◆ Brief
Give back the material word for word, every line included.

◆ Given information
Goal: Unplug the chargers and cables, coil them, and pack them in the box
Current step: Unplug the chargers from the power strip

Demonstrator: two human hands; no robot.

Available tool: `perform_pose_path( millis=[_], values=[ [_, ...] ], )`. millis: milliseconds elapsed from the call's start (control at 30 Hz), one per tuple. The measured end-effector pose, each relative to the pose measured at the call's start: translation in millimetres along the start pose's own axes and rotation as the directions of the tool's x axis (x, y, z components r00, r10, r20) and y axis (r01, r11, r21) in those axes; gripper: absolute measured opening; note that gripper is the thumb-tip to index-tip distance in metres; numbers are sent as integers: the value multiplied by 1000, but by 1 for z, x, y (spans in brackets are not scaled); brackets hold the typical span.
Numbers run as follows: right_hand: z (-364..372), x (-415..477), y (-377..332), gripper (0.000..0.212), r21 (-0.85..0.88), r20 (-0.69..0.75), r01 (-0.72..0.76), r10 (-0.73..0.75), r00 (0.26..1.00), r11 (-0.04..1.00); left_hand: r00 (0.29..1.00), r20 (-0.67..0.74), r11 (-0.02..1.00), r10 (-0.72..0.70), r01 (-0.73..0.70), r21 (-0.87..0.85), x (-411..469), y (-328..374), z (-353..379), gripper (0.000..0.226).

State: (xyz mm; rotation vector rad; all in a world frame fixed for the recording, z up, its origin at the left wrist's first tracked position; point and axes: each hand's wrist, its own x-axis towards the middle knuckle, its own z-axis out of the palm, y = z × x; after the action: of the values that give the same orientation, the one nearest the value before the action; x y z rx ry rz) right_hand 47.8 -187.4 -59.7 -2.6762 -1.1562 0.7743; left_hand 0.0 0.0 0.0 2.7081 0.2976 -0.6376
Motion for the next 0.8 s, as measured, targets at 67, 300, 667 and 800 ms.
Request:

◆ Output of the task
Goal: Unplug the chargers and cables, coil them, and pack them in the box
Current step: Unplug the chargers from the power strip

Demonstrator: two human hands; no robot.

Available tool: `perform_pose_path( millis=[_], values=[ [_, ...] ], )`. millis: milliseconds elapsed from the call's start (control at 30 Hz), one per tuple. The measured end-effector pose, each relative to the pose measured at the call's start: translation in millimetres along the start pose's own axes and rotation as the directions of the tool's x axis (x, y, z components r00, r10, r20) and y axis (r01, r11, r21) in those axes; gripper: absolute measured opening; note that gripper is the thumb-tip to index-tip distance in metres; numbers are sent as integers: the value multiplied by 1000, but by 1 for z, x, y (spans in brackets are not scaled); brackets hold the typical span.
Numbers run as follows: right_hand: z (-364..372), x (-415..477), y (-377..332), gripper (0.000..0.212), r21 (-0.85..0.88), r20 (-0.69..0.75), r01 (-0.72..0.76), r10 (-0.73..0.75), r00 (0.26..1.00), r11 (-0.04..1.00); left_hand: r00 (0.29..1.00), r20 (-0.67..0.74), r11 (-0.02..1.00), r10 (-0.72..0.70), r01 (-0.73..0.70), r21 (-0.87..0.85), x (-411..469), y (-328..374), z (-353..379), gripper (0.000..0.226).

State: (xyz mm; rotation vector rad; all in a world frame fixed for the recording, z up, its origin at the left wrist's first tracked position; point and axes: each hand's wrist, its own x-axis towards the middle knuckle, its own z-axis out of the palm, y = z × x; after the action: of the values that give the same orientation, the one nearest the value before the action; x y z rx ry rz) right_hand 47.8 -187.4 -59.7 -2.6762 -1.1562 0.7743; left_hand 0.0 0.0 0.0 2.7081 0.2976 -0.6376
Motion for the next 0.8 s, as measured, targets at 67, 300, 667 and 800 ms.
Request:

This answer has been given in full.